◆ TASK INSTRUCTIONS ◆
Skip the pictures and write out, word for word, the lines below from the one with "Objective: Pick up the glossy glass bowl" through the one with "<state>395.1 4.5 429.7", inclusive.

════════════════

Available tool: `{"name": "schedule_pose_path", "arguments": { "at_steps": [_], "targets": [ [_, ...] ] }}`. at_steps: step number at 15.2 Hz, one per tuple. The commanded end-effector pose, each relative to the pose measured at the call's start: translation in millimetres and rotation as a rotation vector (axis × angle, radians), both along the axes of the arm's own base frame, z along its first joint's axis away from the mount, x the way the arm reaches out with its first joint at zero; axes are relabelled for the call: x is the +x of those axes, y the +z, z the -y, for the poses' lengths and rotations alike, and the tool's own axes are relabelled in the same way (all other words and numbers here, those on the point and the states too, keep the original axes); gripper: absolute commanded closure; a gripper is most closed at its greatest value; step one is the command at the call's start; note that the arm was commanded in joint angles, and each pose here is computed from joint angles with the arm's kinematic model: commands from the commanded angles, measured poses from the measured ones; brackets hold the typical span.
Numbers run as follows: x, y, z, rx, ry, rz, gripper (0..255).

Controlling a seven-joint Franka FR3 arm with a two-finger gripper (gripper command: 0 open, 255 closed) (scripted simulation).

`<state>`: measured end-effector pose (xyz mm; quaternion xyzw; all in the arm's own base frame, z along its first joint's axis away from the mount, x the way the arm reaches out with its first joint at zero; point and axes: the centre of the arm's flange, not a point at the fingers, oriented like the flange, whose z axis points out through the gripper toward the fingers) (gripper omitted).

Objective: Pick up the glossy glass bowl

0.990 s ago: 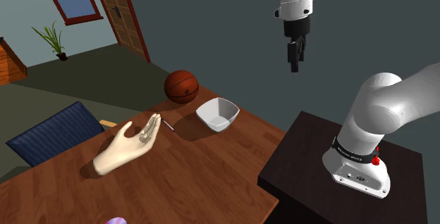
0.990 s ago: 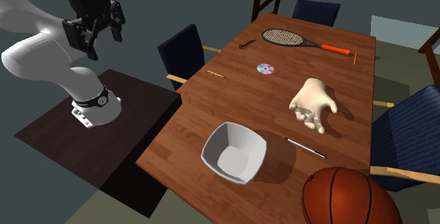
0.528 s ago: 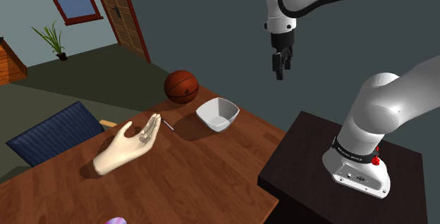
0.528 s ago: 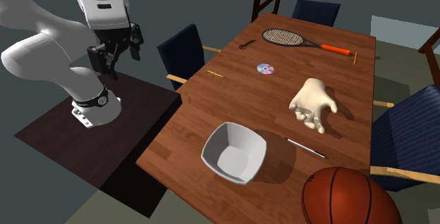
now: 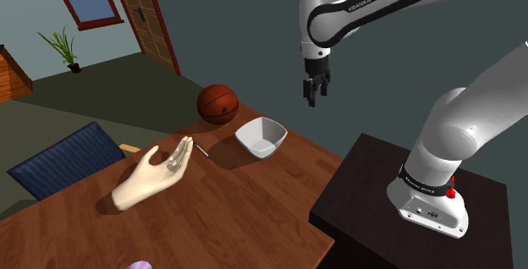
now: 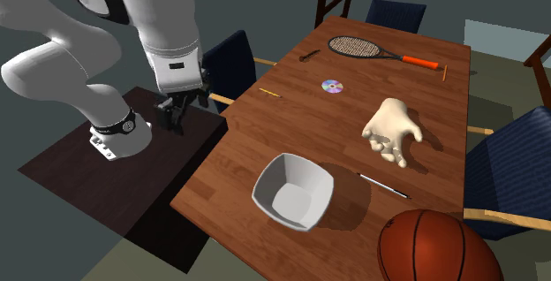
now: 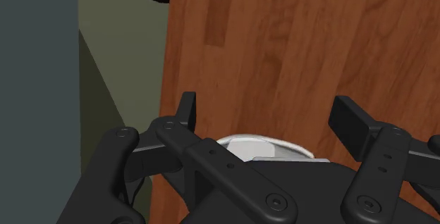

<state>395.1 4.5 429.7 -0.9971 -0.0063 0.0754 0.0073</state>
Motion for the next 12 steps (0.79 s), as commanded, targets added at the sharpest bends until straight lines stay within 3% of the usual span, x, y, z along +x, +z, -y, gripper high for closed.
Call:
{"name": "schedule_pose_path", "arguments": {
  "at_steps": [1,12],
  "targets": [
    [19.6,-20.7,4.0,0.004,-0.022,0.012,0],
    [118.9,-115.8,28.1,0.030,-0.137,0.060,0]
  ]
}}
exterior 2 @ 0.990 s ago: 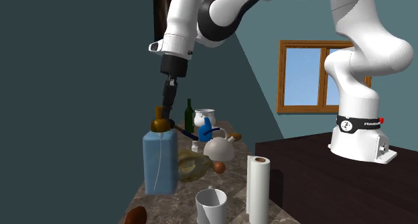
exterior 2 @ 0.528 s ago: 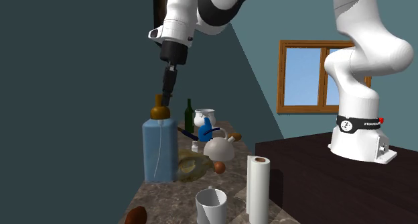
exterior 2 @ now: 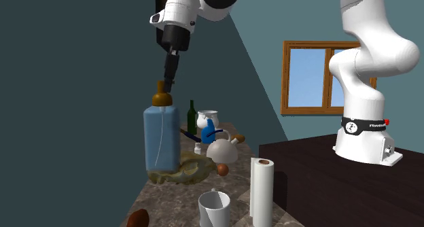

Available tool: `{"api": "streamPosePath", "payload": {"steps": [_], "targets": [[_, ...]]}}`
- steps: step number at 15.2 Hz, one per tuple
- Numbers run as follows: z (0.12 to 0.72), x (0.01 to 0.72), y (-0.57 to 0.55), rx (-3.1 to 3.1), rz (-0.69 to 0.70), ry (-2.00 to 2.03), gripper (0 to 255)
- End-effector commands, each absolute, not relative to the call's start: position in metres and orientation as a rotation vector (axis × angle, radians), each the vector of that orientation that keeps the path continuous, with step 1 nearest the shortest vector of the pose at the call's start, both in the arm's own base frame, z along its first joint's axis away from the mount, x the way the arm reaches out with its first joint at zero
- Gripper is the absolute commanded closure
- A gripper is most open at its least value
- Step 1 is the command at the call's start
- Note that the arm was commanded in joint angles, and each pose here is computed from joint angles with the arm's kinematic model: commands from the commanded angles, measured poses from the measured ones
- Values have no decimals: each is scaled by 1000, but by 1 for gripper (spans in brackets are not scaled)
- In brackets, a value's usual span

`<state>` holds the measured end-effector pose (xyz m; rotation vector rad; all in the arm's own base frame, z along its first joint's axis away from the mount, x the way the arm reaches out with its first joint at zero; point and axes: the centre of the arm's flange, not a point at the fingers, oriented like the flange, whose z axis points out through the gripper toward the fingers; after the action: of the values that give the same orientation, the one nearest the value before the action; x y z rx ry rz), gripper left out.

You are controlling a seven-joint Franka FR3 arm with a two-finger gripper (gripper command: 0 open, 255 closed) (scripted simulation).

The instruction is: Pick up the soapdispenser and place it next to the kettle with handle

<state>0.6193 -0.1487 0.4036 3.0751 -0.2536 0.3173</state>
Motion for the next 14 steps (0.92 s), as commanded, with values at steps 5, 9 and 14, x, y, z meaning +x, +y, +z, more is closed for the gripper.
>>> {"api": "streamPosePath", "payload": {"steps": [5, 9, 14], "targets": [[436, 619, -149, 3075, 318, -253, 255], [457, 619, -149, 3075, 318, -253, 255], [483, 619, -149, 3075, 318, -253, 255]]}}
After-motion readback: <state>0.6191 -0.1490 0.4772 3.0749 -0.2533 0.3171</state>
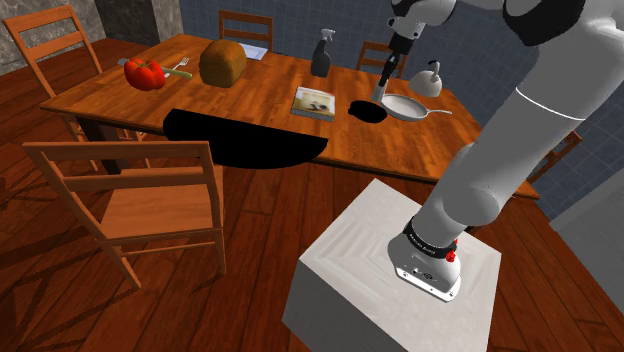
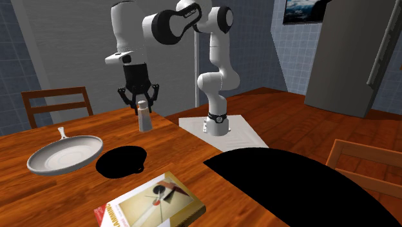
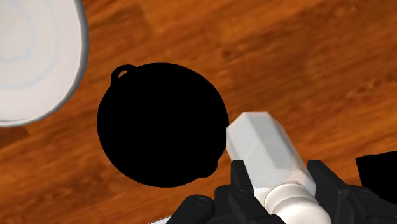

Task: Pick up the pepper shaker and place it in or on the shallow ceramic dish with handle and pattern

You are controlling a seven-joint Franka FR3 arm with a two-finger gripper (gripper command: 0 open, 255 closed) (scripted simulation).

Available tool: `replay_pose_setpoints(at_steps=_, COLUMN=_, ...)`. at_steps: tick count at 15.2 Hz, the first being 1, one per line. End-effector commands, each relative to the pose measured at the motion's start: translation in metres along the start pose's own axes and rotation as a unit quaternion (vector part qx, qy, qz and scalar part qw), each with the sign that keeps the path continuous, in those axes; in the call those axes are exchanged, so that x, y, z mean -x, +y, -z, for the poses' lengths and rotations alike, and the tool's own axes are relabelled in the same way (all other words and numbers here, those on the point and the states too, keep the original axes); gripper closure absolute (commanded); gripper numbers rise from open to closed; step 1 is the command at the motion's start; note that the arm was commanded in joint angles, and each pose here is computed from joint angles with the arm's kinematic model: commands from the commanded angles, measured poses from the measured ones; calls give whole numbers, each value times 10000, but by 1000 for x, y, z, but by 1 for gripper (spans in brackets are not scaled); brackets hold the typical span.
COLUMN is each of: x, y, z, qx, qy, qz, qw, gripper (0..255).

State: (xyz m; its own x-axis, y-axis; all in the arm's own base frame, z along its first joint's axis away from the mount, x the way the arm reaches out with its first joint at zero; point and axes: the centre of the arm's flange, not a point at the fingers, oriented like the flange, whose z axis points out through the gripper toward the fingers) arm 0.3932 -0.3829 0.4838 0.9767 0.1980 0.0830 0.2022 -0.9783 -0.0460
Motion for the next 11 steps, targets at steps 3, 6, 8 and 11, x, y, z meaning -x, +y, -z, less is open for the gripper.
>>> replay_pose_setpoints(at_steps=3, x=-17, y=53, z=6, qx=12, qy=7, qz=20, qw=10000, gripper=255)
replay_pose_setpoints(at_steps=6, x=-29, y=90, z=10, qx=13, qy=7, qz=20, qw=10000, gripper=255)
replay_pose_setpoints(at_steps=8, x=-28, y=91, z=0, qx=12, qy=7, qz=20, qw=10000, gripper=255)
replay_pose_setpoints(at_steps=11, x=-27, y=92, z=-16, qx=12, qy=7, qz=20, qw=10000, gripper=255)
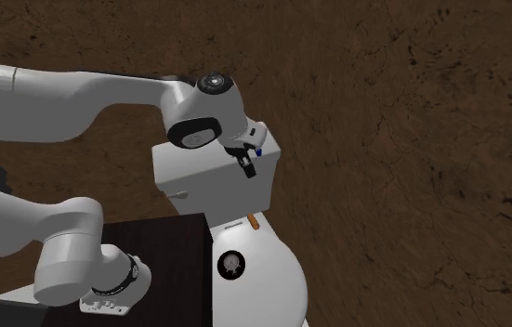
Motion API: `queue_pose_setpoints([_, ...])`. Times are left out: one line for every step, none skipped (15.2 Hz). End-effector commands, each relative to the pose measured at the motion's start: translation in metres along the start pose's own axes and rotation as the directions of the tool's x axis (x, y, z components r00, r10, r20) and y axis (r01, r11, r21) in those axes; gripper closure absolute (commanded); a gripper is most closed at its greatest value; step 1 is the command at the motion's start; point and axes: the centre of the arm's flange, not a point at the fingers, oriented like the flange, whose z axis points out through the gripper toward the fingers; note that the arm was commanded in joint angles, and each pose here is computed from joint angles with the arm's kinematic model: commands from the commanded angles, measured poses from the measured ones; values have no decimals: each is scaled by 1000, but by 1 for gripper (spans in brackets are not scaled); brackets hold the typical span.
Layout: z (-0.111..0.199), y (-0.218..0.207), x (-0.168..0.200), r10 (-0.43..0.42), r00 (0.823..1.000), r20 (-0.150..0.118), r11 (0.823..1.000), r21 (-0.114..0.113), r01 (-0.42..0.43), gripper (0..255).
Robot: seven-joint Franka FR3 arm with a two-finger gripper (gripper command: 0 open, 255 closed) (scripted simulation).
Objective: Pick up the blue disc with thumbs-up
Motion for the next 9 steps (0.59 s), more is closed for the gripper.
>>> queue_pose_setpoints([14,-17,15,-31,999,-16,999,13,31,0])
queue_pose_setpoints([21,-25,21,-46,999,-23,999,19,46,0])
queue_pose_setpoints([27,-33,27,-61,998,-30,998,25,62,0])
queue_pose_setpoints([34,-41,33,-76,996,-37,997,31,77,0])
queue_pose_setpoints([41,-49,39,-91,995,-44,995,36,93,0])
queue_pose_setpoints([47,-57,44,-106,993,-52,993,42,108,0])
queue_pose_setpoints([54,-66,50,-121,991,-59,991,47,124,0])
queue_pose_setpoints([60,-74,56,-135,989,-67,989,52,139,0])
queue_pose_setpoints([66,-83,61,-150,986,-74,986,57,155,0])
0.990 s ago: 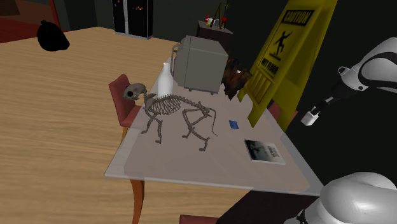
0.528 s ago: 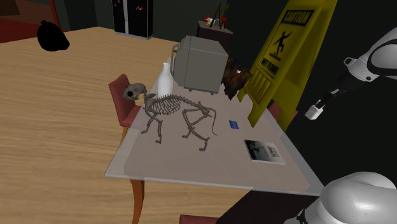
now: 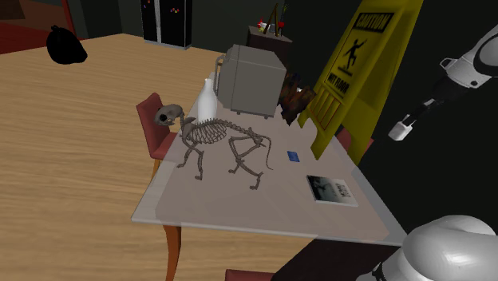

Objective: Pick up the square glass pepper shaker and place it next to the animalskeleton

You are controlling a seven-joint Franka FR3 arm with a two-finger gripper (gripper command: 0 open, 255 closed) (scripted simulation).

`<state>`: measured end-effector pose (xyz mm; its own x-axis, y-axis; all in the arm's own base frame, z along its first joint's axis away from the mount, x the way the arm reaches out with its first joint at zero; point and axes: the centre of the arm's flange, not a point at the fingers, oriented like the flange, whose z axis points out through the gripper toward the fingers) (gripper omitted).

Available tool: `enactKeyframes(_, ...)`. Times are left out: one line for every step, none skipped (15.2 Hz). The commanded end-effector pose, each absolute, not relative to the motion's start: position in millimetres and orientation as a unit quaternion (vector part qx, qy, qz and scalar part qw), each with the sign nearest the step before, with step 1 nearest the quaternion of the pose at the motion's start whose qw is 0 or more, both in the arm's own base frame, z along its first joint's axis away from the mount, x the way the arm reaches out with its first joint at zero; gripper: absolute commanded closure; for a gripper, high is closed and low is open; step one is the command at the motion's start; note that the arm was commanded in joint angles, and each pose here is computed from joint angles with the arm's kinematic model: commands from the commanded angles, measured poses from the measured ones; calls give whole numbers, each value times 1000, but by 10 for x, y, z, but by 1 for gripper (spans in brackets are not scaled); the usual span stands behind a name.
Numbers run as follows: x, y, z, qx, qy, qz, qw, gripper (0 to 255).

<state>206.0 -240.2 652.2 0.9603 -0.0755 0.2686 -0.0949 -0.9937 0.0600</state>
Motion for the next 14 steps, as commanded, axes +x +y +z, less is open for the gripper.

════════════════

◆ SOLUTION TO THE PROBLEM ◆
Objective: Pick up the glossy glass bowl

0.990 s ago: 
0.990 s ago: 
0.528 s ago: 
0.528 s ago: 
now: 
now: 
now: 

<state>395.1 4.5 429.7 -0.9971 -0.0063 0.0754 0.0073</state>

The exercise asks for nothing more.